Es urgente que las políticas públicas adopten una mirada interseccional. No podemos seguir ignorando que las experiencias de salud mental varían enormemente según el género, la clase, la etnia y otros factores sociales. En un Chile cada vez más diverso, es imperante adaptarnos a estas distintas realidades.

Otro aspecto fundamental es la desestigmatización. Como sociedad, tenemos que derribar los prejuicios que siguen rodeando a las enfermedades mentales. Necesitamos una cultura más empática, que entienda, sin juzgar. Desafiar esa narrativa dañina que asocia la salud mental con debilidad o falta de carácter es algo que podemos hacer desde los medios de comunicación, en las instituciones educativas o espacios laborales. Sin duda, también desde los profesionales y técnicos de la salud.

Y, por supuesto, todo esto requiere un compromiso financiero serio. Incrementar el presupuesto público destinado a la salud mental al 5% del gasto total en salud, como lo recomienda la OMS, no es un lujo: es una necesidad urgente. Con estos recursos podríamos mejorar la infraestructura, contratar más profesionales y financiar programas innovadores que aborden las raíces del malestar.

Pero esto va más allá de las prestaciones específicas en salud mental. Aspirar a una salud mental plena va de la mano con exigir justicia social. Transformar las condiciones de vida que generan sufrimiento: la precarización laboral, la inseguridad habitacional y tantas otras desigualdades que nos afectan día a día. Tenemos que construir una sociedad donde el bienestar emocional no sea un privilegio para unos pocos, sino una realidad para todas y todos.

En un país como Chile, donde la desigualdad y el individualismo han sido tan normalizados y están tan arraigados a nuestra cultura, esta tarea es enorme. Pero también es posible. Requiere un compromiso colectivo con los derechos humanos y con la salud mental como parte esencial de nuestra dignidad.

Conclusión

El Día Internacional de los Derechos Humanos nos invita a detenernos un momento y reflexionar sobre esas deudas pendientes que, como sociedad, aún tenemos en la construcción de una vida digna para todas las personas. En este marco, la salud mental se presenta como una de las áreas más olvidadas y rezagadas en las discusiones públicas y en la implementación de políticas concretas. La salud mental pareciese estar y permanecer en una posición subalterna.

Al mismo tiempo, la salud mental también es un espejo de los malestares que nos atraviesan como sociedad. Reconocer la relación entre la salud mental y los derechos humanos es un paso para seguir exigiendo transformaciones profundas en nuestras estructuras sociales, económicas y culturales.

El modelo neoliberal, con su obsesión por el individualismo y la competencia, nos ha llevado a mirar la salud mental como una responsabilidad personal, ignorando todo lo que nos rodea. Este enfoque trivializa el sufrimiento colectivo y fragmenta nuestras relaciones, debilita las redes de apoyo y genera estigmas hacia quienes enfrentan problemas psicológicos. El estallido social de 2019 dejó claro que el bienestar emocional no puede separarse de las condiciones materiales y sociales en las que vivimos. Nuestra salud mental también es política.

Garantizar la salud mental como un derecho humano requiere mirarla como algo colectivo.
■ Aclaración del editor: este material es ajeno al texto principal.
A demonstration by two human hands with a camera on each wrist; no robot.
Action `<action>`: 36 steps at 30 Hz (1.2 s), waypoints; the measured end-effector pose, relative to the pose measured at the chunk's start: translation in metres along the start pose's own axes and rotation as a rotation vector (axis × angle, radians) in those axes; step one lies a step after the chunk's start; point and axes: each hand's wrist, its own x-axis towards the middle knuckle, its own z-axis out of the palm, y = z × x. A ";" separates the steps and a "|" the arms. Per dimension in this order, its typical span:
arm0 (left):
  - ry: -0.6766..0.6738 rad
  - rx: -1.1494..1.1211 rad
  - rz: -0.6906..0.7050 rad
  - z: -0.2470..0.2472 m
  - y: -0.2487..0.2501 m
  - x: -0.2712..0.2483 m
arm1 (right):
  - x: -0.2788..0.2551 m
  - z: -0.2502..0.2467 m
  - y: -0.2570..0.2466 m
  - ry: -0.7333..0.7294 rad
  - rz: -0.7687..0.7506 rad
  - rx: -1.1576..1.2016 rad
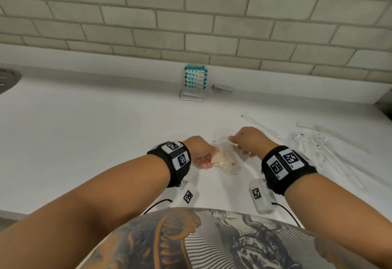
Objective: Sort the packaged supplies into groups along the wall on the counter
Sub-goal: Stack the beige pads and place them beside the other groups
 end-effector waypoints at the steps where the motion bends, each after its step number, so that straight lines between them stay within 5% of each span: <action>1: -0.006 -0.073 -0.024 0.003 0.002 0.003 | -0.002 0.001 0.002 -0.032 0.096 0.025; 4: -0.026 -0.247 -0.047 0.009 0.005 0.003 | -0.007 0.012 0.006 -0.179 0.252 0.158; 12: -0.032 -0.262 -0.044 0.008 0.003 0.011 | 0.001 0.027 0.001 -0.231 0.260 0.300; 16: -0.011 -0.261 0.147 -0.002 -0.003 0.016 | 0.002 0.018 -0.014 -0.133 0.006 0.205; 21: 0.144 -0.086 0.422 -0.017 -0.002 0.023 | 0.013 0.005 -0.026 0.139 -0.369 -0.275; 27: 0.122 0.155 0.480 -0.009 -0.009 0.040 | 0.024 0.022 -0.008 0.092 -0.278 -0.410; 36: 0.102 -0.024 0.509 0.003 -0.004 0.054 | 0.028 0.025 0.004 -0.031 -0.307 -0.187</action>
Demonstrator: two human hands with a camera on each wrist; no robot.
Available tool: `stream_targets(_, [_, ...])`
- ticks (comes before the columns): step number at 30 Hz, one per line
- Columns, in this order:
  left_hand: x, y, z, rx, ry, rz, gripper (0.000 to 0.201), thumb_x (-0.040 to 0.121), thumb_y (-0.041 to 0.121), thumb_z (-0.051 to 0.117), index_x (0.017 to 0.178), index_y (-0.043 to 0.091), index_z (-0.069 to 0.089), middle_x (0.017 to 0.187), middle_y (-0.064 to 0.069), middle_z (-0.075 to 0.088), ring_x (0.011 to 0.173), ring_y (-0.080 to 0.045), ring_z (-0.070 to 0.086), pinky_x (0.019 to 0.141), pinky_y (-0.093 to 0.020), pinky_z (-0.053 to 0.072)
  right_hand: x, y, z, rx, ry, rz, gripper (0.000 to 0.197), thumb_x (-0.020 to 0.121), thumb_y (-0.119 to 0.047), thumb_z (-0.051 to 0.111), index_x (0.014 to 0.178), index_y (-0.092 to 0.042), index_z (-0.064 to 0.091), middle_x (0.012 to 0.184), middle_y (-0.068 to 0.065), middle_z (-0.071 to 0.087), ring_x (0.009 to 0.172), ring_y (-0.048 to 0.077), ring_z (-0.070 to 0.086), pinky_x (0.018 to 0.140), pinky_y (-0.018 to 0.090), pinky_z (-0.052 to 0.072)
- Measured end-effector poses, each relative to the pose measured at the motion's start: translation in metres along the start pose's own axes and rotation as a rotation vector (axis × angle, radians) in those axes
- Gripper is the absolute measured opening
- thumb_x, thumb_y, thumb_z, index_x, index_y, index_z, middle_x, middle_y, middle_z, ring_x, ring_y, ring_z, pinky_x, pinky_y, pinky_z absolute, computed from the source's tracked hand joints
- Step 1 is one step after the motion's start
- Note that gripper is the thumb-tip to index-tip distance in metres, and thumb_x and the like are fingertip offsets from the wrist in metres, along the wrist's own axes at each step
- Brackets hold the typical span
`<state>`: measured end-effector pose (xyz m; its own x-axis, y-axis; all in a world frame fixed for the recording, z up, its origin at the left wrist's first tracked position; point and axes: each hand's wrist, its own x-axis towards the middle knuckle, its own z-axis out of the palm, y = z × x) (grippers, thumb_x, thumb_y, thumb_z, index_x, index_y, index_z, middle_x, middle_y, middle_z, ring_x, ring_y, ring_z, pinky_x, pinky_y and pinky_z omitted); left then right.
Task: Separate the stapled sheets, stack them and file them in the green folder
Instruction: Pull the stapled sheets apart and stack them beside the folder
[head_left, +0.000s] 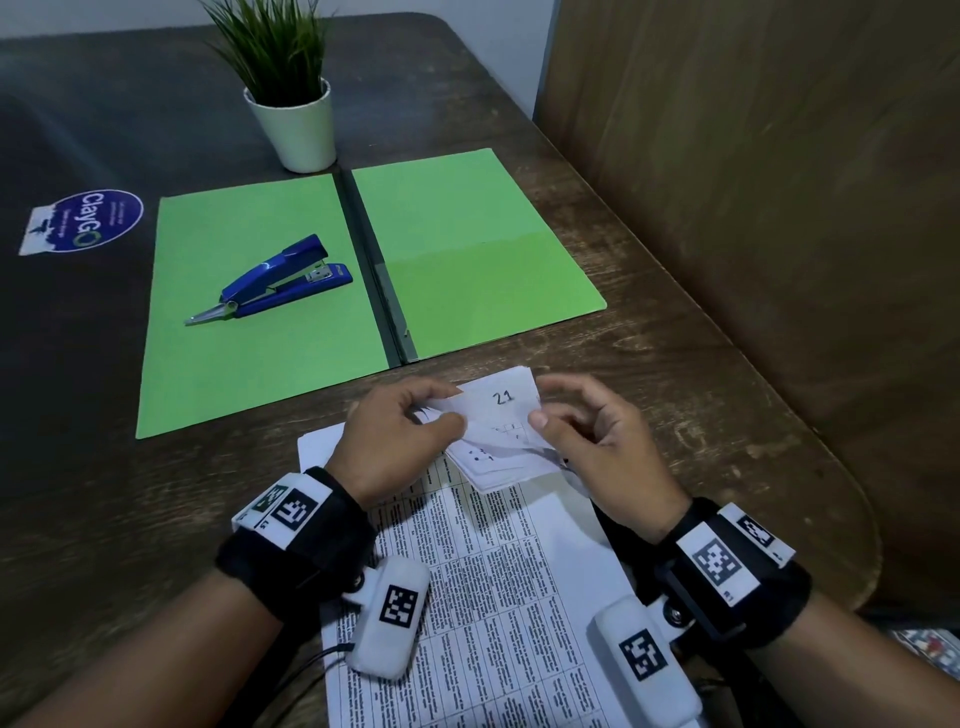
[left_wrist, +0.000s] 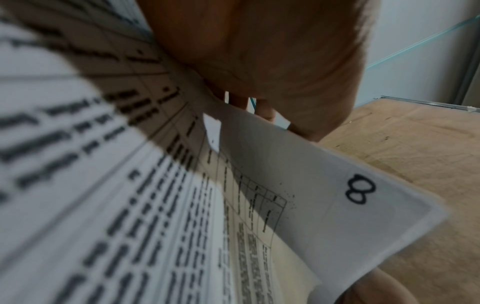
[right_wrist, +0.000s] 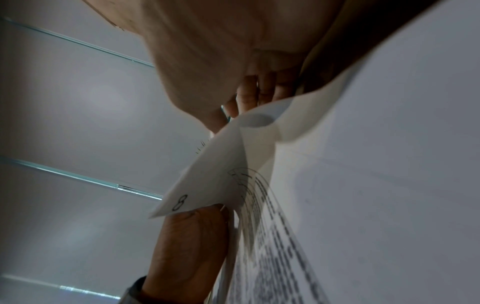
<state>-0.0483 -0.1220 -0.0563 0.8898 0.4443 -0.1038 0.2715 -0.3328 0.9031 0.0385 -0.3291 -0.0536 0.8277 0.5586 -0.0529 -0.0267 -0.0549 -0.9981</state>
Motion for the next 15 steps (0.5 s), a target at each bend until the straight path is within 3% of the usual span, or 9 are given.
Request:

Invertir en políticas públicas que reduzcan las desigualdades y fortalezcan las comunidades. Desde ampliar el presupuesto en salud mental hasta desarrollar modelos de atención comunitarios, el camino hacia un Chile más equitativo debe incluir la salud mental como parte fundamental de la agenda de derechos humanos.
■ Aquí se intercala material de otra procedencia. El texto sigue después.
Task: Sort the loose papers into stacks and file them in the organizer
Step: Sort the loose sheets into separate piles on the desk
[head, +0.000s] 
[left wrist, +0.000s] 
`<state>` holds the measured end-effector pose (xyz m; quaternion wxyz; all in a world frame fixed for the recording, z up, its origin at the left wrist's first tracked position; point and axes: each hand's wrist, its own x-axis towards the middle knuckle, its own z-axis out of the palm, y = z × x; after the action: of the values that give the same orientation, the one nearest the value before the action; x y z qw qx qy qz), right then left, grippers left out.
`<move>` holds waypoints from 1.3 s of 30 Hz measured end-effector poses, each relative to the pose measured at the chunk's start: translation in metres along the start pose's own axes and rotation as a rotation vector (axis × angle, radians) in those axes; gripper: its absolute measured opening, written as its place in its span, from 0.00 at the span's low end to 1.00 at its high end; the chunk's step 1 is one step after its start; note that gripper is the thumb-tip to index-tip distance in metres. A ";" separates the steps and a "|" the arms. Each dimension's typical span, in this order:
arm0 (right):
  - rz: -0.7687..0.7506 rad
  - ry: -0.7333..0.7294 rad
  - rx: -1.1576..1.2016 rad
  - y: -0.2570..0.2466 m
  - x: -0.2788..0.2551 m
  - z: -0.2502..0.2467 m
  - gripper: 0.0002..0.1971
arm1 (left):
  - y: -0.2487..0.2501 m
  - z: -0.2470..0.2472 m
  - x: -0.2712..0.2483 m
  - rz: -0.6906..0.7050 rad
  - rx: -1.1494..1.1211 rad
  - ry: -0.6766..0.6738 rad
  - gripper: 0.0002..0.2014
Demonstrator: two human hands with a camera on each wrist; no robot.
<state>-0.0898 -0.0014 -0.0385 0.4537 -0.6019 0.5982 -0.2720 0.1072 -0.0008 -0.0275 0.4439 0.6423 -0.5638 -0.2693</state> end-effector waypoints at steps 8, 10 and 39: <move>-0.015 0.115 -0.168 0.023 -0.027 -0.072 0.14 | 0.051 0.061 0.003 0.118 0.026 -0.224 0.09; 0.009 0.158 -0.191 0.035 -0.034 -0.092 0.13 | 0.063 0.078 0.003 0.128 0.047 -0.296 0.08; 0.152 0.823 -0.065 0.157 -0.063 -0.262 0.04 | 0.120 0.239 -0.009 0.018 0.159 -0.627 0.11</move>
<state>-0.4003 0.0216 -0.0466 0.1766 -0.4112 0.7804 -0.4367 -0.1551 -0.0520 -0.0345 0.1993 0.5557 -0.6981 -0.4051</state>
El desafío es construir un país donde nadie tenga que enfrentar su sufrimiento en soledad. Un lugar donde la solidaridad y el apoyo mutuo sean los pilares del bienestar común. Porque, al final del día, hablar de salud mental como un derecho humano es solo un acto de justicia, es un acto de humanidad. El camino es avanzar en una Salud Mental Colectiva.